On peut acheter, décorer, honorer la Torah, mais il ne faut pas s’arrêter là. On doit consulter la Torah, la craindre, la respecter, l’écouter, vivre avec Elle et pour Elle. C’est là, la véritable considération.
En cassant les Tables de la Loi après la faute du veau d’or, Moché nous a enseigné que la Torah n’était pas juste faite pour rester dans les Arone Hakodech. On ne peut pas vivre avec le veau (exclure la Torah) et posséder la Torah (dans une boîte).
Si on ne pratique pas la Torah, il n’y a pas de Torah, on ne peut pas se dire respecter et aimer la Torah en dansant avec elle ou l’ornant de jolies décorations, et d’un autre côté ne pas écouter ses Lois. Ce serait lui faire un affront, se moquer d’Elle !
Moché, devant leur comportement irrespectueux, a dû briser les Tables de la Loi parce qu’elles n’étaient plus d’aucune utilité.
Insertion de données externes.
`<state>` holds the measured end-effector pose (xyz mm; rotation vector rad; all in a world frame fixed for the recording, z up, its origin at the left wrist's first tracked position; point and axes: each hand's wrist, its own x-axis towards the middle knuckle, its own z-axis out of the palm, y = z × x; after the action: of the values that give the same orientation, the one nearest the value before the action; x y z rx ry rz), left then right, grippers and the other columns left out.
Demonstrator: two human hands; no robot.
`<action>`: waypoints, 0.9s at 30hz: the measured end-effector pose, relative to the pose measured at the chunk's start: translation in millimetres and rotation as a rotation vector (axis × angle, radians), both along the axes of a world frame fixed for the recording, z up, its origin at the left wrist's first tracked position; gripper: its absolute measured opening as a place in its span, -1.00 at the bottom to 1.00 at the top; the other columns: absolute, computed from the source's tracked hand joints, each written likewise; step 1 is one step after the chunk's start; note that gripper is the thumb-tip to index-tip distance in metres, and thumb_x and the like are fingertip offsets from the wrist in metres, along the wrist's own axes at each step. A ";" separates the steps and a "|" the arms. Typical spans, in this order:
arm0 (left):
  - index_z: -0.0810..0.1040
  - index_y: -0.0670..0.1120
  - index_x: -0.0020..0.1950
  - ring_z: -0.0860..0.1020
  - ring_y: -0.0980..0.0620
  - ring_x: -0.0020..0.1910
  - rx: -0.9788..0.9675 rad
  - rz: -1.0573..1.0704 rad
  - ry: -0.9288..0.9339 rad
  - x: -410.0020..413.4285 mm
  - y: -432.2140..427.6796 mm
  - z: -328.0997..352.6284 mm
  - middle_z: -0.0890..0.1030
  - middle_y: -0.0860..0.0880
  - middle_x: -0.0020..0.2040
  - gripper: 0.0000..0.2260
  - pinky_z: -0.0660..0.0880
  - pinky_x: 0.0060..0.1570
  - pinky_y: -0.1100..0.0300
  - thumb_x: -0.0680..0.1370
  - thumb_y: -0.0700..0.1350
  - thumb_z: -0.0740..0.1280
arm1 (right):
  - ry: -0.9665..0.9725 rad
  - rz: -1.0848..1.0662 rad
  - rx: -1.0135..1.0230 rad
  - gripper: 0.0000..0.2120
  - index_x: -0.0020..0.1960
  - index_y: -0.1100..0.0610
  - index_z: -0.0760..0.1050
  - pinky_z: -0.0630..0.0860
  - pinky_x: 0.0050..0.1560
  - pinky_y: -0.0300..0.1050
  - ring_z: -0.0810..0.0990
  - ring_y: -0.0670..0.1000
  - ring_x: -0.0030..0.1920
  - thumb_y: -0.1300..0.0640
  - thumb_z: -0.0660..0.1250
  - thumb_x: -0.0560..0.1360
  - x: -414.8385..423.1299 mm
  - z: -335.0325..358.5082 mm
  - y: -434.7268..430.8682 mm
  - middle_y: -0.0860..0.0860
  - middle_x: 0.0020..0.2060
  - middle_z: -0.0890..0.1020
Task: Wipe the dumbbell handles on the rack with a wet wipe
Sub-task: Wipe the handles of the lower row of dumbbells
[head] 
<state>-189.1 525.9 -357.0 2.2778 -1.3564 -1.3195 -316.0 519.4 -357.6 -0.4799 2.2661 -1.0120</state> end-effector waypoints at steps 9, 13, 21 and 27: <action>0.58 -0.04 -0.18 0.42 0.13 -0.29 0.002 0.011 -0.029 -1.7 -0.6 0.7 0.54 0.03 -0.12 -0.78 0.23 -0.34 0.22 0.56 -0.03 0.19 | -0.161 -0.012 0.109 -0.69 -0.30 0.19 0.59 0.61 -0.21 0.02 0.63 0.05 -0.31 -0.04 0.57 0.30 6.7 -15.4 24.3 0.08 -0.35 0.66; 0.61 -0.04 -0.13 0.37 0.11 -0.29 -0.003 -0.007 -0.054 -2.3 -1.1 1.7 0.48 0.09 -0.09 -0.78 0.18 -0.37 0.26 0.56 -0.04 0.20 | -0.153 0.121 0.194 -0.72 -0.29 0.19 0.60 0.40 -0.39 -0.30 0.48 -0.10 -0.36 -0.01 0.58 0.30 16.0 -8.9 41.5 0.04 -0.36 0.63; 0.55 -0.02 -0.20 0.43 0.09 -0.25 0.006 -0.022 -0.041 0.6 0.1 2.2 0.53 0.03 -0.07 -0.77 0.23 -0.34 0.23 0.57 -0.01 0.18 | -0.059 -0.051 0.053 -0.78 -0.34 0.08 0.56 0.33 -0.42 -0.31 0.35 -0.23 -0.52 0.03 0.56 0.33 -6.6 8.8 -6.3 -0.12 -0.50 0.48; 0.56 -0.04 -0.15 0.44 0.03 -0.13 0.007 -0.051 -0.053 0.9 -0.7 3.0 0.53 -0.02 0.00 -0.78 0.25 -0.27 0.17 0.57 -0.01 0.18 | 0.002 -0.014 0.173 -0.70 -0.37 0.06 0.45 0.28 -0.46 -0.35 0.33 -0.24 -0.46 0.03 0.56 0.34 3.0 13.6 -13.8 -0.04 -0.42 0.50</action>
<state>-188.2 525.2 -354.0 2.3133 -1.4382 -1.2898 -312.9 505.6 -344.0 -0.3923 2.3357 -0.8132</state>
Nous devons comprendre que la Torah nous a été donnée afin d’être respectée et pratiquée.
Si, après la lecture de 54 parachiotes retraçant l’histoire de nos Patriarches, la sortie d’Égypte, le don de la Torah… nous n’avions toujours pas compris le message, la Torah en guise de conclusion, nous dit les choses sans équivoque, en mentionnant pour conclure l’évènement majeur des Tables de la Loi brisées.
Avant d’entreprendre nos achats pour Sim’hat Torah, rappelons-nous que le but principal du don de la Torah est de l’étudier en vue de l’appliquer.
Même si l’un n’empêche pas l’autre, le plus grand bonheur pour une femme, n’est pas tant les cadeaux et leurs valeurs, que l’intention qui a motivé leur achat, l’attention et l’effort qui l’ont accompagné.
Jusqu’à quand un ‘Hatan est-il considéré comme ‘Hatan ? Tant qu’il considère sa Cala comme une reine.Notre peuple est marié à la belle Torah, traitons-la comme il se doit, avec tous les égards qu’elle mérite, et nous serons souverains parmi les peuples.